I’ve got a six year old friend by the name of Wheaton who ended up in the hospital last week. He’s a delightfully precocious kid and wise beyond his years according to his mom. He also has decided he’s going to be a doctor.
As a ‘get well’ token, I send Wheaton a stethoscope. A real stethoscope. Not a play one, but a REAL one. One he can hear a heart with. But the directions that came in the box really didn’t have directions on listening to the most important heart sounds. I think all stethoscopes need directions like this:
“As important as it may seem for a physician, or a nurse, or anyone to hear a patient’s heart, it’s more important to listen to a patient’s heart, and speak to that heart, through the soul of the patient. You can only do this when you take the stethoscope out of your ears, and put it away.”
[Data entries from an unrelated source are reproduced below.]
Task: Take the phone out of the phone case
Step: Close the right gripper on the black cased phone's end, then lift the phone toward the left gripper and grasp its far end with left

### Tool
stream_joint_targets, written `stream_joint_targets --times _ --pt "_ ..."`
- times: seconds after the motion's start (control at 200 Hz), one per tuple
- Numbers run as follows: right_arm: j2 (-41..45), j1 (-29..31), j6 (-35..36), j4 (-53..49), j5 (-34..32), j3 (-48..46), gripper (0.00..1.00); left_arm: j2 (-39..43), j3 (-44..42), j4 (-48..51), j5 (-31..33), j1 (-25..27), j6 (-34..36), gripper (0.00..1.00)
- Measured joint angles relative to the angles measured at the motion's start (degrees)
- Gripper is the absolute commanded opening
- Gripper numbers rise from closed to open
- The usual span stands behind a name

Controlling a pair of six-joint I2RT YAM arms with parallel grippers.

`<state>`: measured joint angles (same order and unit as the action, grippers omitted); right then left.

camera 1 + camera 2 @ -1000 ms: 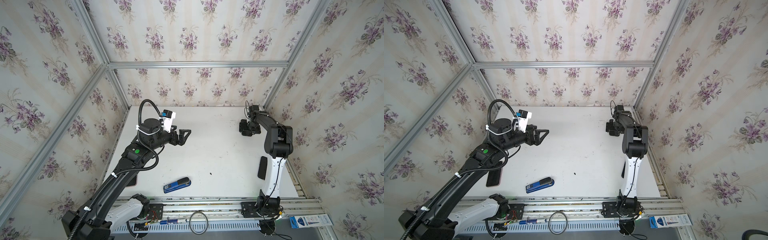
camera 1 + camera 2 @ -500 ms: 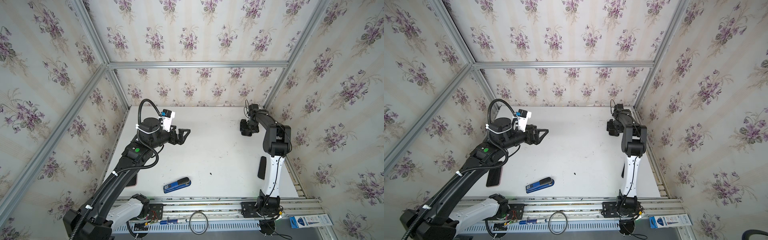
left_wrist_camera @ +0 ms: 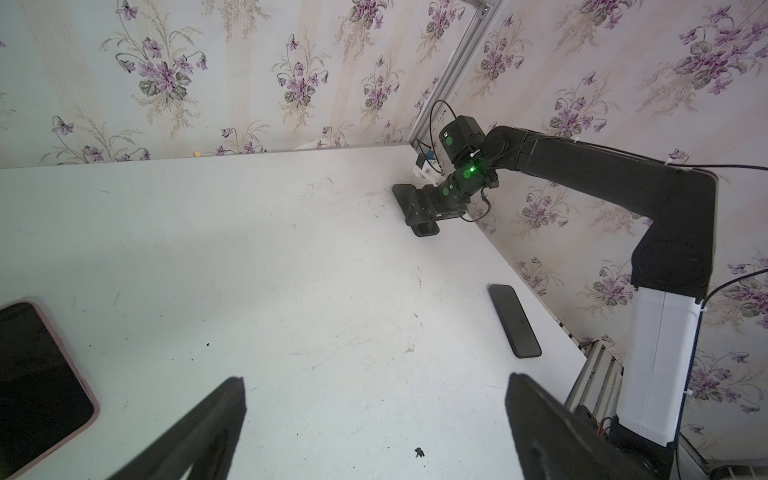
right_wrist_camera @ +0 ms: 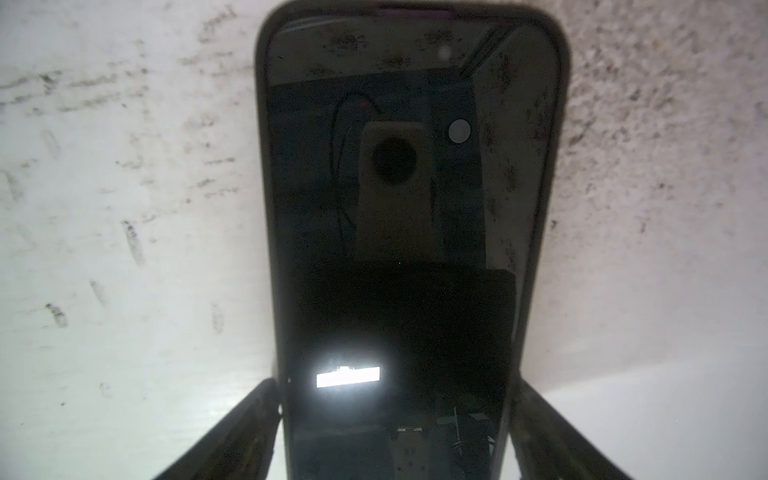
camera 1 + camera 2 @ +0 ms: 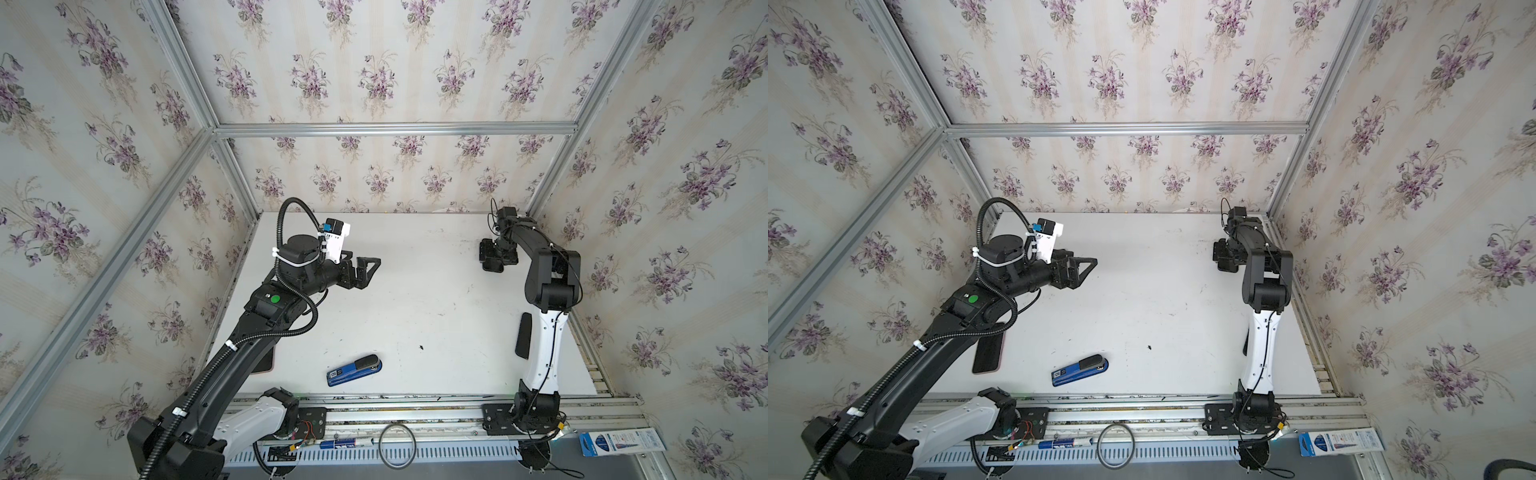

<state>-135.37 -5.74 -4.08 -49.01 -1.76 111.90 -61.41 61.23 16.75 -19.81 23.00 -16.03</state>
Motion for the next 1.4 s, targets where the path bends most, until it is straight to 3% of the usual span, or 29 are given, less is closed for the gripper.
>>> stream_joint_targets --times 0.46,1.009,1.399 --pt "-0.5 0.0 -0.2 0.0 0.3 0.6 0.61 -0.1 0.0 0.0 -0.5 -0.5 -0.2 1.00" --pt "15.5 4.4 -3.8 13.6 4.9 -25.1 0.45 -1.0 0.0 -0.7 -1.5 -0.9 -1.1 1.00" --pt "31.7 17.2 -6.4 28.3 9.3 -42.7 0.45 -5.5 0.0 -1.3 -4.4 -1.0 -3.0 1.00"
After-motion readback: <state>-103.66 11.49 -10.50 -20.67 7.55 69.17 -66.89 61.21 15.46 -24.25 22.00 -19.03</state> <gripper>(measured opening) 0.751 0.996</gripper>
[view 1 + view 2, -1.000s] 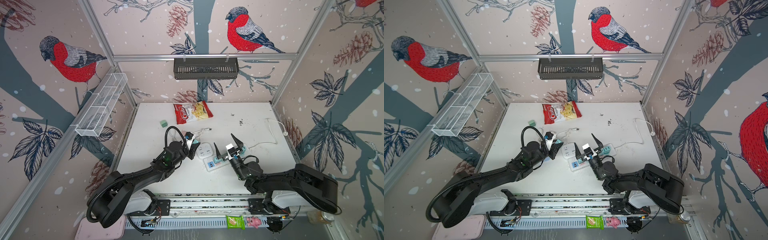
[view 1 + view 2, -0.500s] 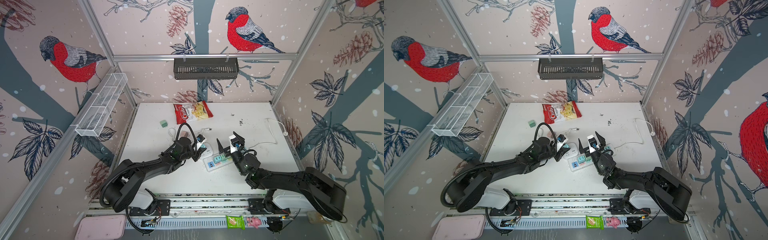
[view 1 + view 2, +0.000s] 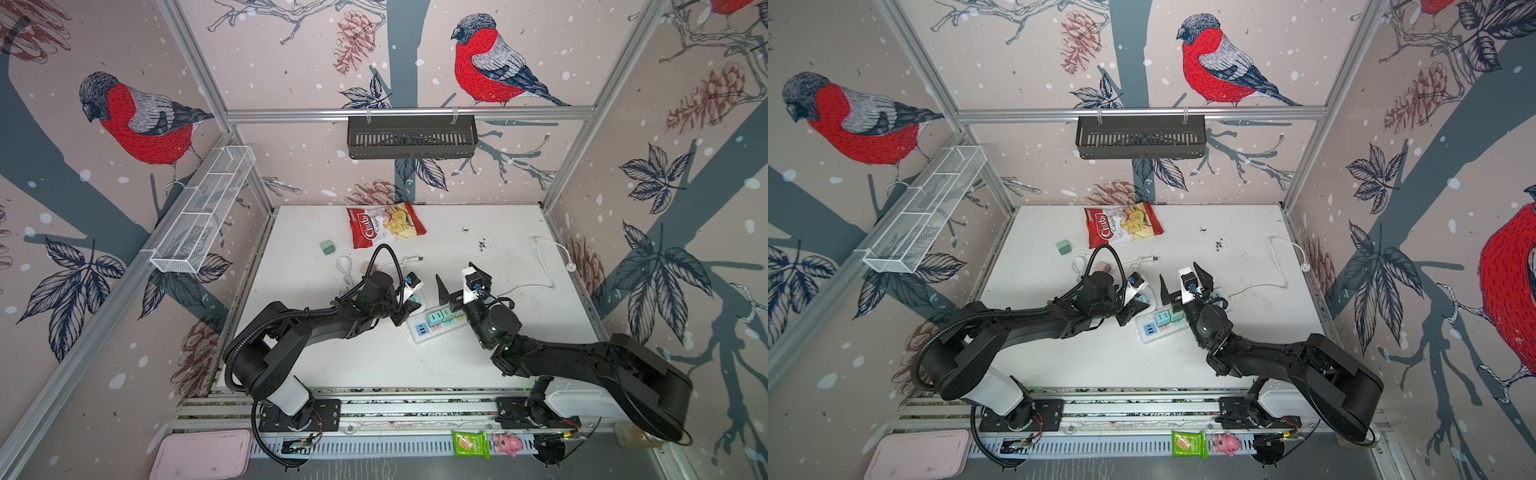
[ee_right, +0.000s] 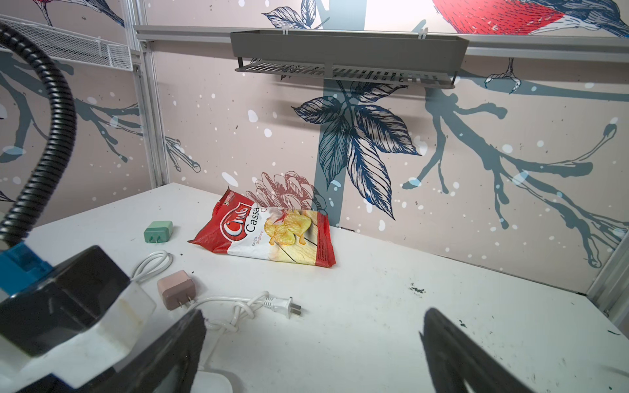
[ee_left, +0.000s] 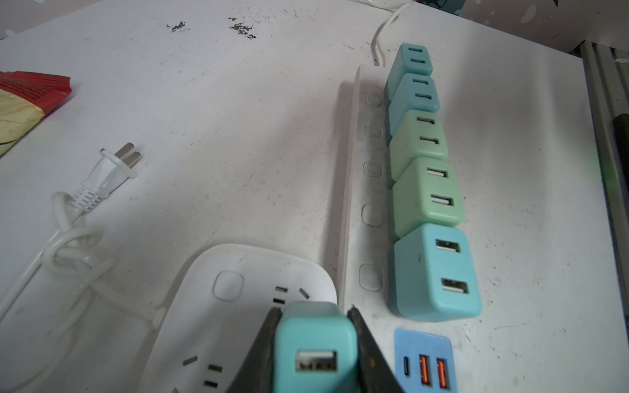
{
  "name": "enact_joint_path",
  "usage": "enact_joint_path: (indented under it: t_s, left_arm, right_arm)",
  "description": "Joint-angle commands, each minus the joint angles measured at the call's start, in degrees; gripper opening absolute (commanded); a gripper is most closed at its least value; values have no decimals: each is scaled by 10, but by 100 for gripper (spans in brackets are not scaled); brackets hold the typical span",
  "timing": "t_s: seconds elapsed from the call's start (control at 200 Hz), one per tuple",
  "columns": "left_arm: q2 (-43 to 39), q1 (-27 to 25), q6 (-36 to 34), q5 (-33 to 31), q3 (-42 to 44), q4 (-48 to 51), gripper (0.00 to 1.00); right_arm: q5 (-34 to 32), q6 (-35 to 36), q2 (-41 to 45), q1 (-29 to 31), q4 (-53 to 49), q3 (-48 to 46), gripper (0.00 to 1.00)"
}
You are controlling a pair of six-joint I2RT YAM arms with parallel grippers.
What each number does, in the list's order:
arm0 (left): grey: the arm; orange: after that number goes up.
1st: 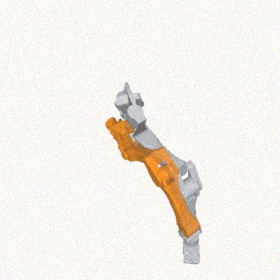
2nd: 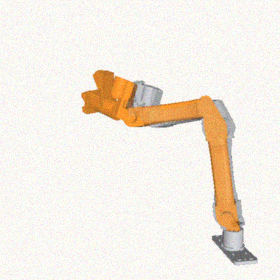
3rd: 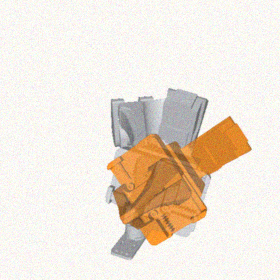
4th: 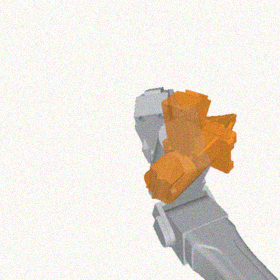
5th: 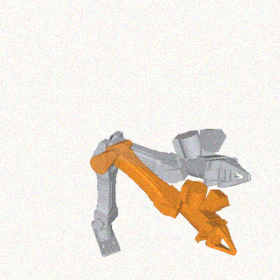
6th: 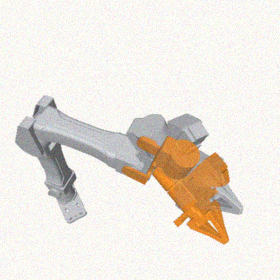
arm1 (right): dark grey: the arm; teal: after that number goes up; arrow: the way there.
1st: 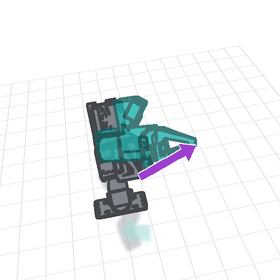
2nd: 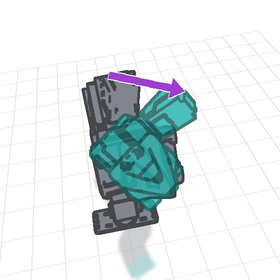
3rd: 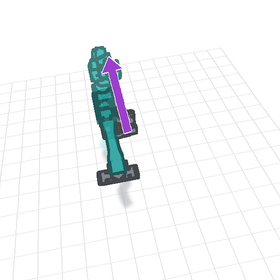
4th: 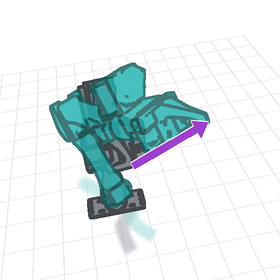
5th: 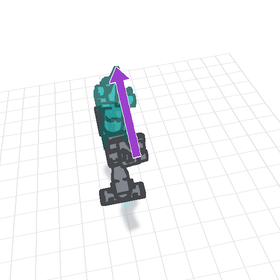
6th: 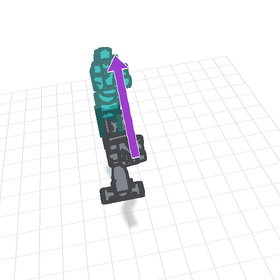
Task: Insert the plug
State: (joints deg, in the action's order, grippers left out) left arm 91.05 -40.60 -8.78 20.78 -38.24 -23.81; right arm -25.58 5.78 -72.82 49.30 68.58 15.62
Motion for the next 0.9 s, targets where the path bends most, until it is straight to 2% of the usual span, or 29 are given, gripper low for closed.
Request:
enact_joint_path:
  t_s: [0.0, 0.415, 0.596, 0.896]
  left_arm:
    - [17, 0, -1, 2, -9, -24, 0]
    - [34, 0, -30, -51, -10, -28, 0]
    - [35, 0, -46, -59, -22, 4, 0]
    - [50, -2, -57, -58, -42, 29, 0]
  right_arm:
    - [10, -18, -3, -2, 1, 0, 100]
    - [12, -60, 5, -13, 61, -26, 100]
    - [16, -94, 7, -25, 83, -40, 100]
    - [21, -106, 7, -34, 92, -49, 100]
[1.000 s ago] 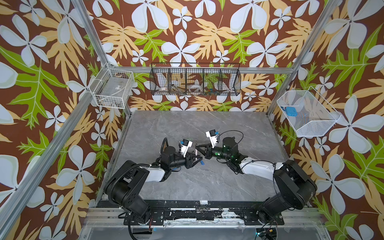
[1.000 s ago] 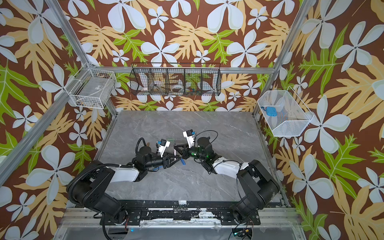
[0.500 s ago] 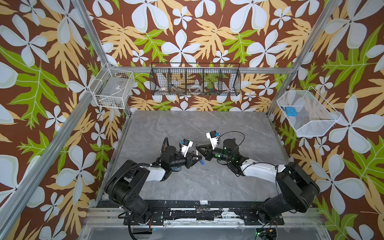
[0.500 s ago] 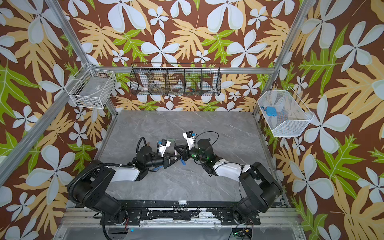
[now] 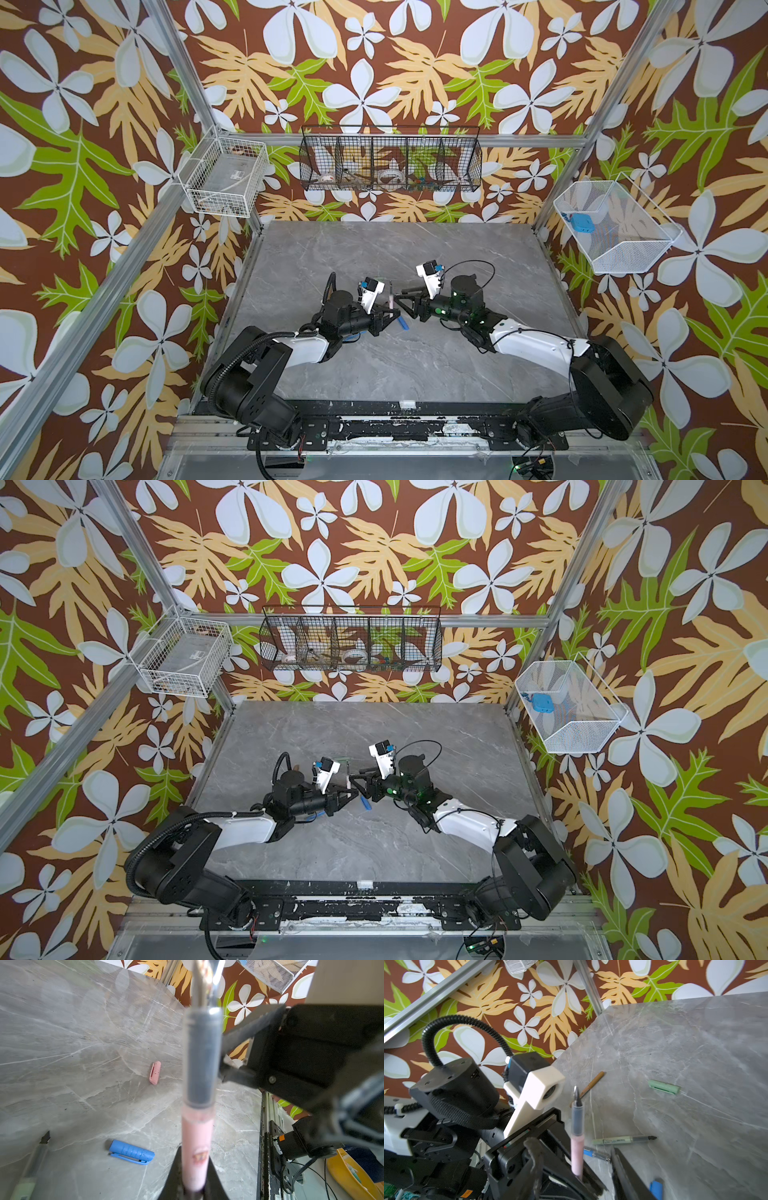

If physicians are to avoid becoming the commodity that so many seem to want to make us, physicians today must be sure listen to patient’s hearts without a stethoscope.
What kind of a healthcare world will it be when Wheaton could be a physician twenty years from now?
With the progressing trend to commoditized medicine, will physicians be as valued and respected?
Judging from what’s happened over the last 20 years, I’m not so sure a bright, caring child will want to enter the increasingly hostile profession of medicine. Market forces are hurting the very heart of physicians as more and more of us find non-clinical livings in healthcare. Many who would have been just the kind of caregiver anyone would ever want to have are finding professions and occupations out of medicine, nursing, and direct patient care.
Without speaking to patient’s hearts, we fail to differentiate ourselves. And an undifferentiated resource, in an increasingly complex ecosystem of healthcare, quickly becomes a commodity. Commodities, by their nature are price based, and not based on a valued relationship.
Listen to patient’s hearts. Develop valued relationships. Don’t let us become more and more commoditized.
Do it for Wheaton.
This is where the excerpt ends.